For $39.99! Even the big ones! Cheaper than the trees from the farms — which, by the way, we had to drive 1 hour to, up a narrow and twisty road; then slog around, find the tree, hack it down, toss it on our car and haul it back… ourselves… while wrangling our dog who likes to terrorize children.
Meanwhile over here, there was even a cheerful guy with a chainsaw, trimming the trees for everyone, AND stuffing them into nets for free!
Just like that, our family tradition was no more. But we loved it. We convinced ourselves our son probably wasn’t old enough to appreciate the tree farm yet, and decided to return to pick up our tree here tomorrow.
Why is an upscale grocery store selling cheap Christmas Trees?
Because they’re not in the business of selling Christmas Trees. They’re in the business of getting you to buy from their stores. The trees are a Christmas promotion to bring people to their stores — without lowering prices. (For many reasons why you should never lower prices, see here .) It doesn’t matter if they don’t make money on the trees, or even lose money — as long as offering the Christmas Trees increases overall profits.
How could they do better? They could have tested a higher price. A price of $39.99 in Silicon Valley is low enough to attract everyone, including people who wouldn’t ever want to shop at Whole Foods. A higher price could weed them out, allow them get more money for each tree, deal with fewer trees, and only attract people who return the most value.
Besides, there was no reason to be cheaper than the tree farms. Even matching their price would be a valuable proposition, since Whole Foods offered convenience and speed.
A timely promotion that makes it easy for your customers to check something off the top of their “To Do” list is a good way to attract them to you, without discounting your prices.
Inside, you’ll find them doing many clever things that most supermarkets don’t. Can you spot one in this next picture?
Have you seen any other supermarket do this? Keep your eyes peeled the next time you’re grocery shopping.
This is also known as the “cross-sell”. Or a version of, “Would you like some fries with that?” Most places organize their products by category, which is fine in general, but the problem is you never shop by category.
In reality, you always start with a problem like, “I need to buy stuff to make dinner with.” Or, “I want to make mashed potatoes.” Most stores arrange stuff by category, and leave it up to you to run around to hunt for what you need. Whenever they do that, most people typically pick up the bare minimum, and even forget an item or two.
But, if you know your customers like to make mashed potatoes with potatoes, you can be helpful and offer them potato mashers, which gives them a chance to go, “Why thank you… the masher I have at home was a pain in the ass the last time… this one looks better.”

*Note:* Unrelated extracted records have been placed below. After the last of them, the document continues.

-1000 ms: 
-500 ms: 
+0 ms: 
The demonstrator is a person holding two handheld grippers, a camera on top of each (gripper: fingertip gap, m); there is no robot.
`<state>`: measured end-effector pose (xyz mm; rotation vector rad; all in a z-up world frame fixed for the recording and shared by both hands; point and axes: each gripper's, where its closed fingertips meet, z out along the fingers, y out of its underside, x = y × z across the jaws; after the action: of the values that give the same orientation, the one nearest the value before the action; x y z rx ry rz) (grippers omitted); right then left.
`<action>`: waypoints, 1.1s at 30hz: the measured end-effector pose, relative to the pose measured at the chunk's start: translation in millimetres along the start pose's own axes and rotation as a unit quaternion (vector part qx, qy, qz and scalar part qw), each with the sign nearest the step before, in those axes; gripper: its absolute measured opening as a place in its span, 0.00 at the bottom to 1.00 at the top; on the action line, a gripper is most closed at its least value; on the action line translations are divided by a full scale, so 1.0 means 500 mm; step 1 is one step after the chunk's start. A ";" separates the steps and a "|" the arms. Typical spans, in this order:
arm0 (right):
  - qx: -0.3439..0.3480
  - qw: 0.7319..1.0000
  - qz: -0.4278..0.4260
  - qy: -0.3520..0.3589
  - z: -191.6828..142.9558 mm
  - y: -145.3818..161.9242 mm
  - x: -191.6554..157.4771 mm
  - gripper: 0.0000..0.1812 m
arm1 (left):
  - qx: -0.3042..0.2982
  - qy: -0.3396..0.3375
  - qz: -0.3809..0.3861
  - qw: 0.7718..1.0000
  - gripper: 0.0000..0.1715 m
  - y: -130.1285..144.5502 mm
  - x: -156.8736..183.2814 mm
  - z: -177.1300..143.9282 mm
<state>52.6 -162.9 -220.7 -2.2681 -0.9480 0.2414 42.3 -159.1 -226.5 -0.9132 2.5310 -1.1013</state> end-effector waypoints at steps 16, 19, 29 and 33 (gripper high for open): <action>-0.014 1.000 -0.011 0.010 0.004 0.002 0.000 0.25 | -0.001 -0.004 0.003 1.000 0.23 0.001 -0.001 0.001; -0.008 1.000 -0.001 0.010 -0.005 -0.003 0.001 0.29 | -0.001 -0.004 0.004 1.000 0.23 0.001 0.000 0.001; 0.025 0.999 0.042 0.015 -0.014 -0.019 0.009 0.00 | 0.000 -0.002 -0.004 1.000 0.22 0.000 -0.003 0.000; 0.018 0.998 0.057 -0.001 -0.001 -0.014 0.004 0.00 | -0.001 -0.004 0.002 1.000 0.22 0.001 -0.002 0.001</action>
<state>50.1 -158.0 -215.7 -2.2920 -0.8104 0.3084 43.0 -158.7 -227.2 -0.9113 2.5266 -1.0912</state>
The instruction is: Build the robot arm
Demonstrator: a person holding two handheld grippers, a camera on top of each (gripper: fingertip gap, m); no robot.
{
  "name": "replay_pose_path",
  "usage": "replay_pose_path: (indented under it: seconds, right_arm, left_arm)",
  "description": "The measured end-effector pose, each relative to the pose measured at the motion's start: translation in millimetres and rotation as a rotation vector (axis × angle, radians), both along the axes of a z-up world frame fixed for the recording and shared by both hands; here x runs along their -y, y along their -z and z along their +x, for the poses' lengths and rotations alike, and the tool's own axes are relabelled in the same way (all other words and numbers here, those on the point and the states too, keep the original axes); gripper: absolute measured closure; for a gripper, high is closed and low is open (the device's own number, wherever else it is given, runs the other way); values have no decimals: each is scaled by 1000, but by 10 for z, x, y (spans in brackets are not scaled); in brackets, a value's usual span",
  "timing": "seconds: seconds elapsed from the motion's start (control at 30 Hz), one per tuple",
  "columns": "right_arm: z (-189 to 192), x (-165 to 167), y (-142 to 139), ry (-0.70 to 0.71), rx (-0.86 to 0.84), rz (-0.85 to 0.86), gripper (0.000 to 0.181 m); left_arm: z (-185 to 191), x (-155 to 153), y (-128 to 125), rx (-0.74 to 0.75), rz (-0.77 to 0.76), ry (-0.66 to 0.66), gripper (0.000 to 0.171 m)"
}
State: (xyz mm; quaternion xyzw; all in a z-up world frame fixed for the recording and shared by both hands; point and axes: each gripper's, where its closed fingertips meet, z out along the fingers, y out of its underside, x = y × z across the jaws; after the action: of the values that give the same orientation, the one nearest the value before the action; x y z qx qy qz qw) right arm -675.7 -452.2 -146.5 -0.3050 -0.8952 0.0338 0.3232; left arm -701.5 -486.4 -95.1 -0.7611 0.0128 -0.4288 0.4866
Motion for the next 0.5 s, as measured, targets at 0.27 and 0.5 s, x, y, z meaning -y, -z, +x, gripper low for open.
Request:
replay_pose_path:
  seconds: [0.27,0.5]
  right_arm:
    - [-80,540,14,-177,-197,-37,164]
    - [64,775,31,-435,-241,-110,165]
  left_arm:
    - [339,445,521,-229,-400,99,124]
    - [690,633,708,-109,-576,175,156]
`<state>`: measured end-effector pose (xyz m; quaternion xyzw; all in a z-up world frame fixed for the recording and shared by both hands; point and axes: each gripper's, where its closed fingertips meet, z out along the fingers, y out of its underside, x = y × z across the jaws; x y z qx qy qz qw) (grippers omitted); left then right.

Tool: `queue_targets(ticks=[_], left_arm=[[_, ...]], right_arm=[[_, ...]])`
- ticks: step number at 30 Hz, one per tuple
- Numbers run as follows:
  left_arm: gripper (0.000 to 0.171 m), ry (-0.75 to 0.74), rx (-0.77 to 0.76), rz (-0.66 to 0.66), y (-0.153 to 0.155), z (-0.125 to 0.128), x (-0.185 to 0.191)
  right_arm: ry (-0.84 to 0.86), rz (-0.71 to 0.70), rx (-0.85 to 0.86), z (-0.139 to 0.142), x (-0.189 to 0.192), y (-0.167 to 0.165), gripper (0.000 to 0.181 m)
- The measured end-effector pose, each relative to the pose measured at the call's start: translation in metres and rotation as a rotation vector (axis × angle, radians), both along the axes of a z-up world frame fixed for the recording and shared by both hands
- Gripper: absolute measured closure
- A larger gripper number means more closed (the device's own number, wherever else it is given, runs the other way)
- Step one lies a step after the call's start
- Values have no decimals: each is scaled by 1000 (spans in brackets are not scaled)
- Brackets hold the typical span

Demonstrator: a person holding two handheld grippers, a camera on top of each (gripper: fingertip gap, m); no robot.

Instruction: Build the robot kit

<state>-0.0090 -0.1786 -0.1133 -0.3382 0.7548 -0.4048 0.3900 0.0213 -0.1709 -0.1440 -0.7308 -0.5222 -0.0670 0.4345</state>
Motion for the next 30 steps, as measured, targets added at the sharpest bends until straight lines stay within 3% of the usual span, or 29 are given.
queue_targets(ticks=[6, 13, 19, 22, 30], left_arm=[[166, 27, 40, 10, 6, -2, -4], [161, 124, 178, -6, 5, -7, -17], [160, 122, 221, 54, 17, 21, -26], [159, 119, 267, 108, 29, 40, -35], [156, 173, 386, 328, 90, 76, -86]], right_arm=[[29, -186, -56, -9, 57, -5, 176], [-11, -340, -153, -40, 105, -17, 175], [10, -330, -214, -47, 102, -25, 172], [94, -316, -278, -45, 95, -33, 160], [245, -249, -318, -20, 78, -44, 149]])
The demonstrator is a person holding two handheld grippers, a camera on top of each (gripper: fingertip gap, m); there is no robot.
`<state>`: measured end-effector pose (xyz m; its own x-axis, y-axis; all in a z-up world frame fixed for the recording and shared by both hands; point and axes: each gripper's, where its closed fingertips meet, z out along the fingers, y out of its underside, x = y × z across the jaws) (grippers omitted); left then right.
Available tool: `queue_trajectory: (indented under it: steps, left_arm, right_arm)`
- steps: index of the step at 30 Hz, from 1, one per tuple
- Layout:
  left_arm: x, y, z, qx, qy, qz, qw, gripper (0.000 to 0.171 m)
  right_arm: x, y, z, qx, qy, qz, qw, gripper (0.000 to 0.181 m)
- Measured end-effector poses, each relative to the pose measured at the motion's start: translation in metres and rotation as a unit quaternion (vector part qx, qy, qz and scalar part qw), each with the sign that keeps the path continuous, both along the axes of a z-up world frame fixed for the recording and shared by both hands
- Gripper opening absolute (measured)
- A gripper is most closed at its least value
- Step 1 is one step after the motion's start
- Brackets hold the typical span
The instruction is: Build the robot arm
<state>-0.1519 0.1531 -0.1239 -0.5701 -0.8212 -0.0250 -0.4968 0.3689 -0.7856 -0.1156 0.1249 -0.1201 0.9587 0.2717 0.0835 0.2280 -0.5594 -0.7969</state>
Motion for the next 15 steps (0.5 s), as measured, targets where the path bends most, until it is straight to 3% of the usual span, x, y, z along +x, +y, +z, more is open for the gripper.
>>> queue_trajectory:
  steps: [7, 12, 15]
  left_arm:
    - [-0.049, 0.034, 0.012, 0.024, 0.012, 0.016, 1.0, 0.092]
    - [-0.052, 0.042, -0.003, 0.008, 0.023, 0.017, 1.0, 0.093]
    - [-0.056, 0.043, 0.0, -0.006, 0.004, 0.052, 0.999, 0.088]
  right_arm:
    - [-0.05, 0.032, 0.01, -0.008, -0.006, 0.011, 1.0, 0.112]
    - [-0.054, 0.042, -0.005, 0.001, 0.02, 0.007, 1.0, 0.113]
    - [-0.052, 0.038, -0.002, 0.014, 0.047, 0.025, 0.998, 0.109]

In this case, Whole Foods would make an additional $10 sale along with the potatoes (quadrupling the transaction size), which it probably wouldn’t have gotten if they left the mashers in the who-knows-where aisle.
Rather than obsessing over what you want to sell, think about what problem your customers are trying to solve. Then make it easy — offer them everything they might need to solve it.
Happy holiday decorating!
P.S. – the thing I can’t figure out is the tree stand. Every Christmas, I stab, jam and curse the tree into ours. The best strategy I’ve come up with is to screw the damned thing into the base of the tree and stand the tree up. Then, whichever way it leans, I kick and bash the mangled legs until the tree stands upright without falling over. I’m not doing it right, but every year I am just seconds from tossing it over the moon. This year, my son heard the banging and walked out to try to help me, which fizzled out my rage.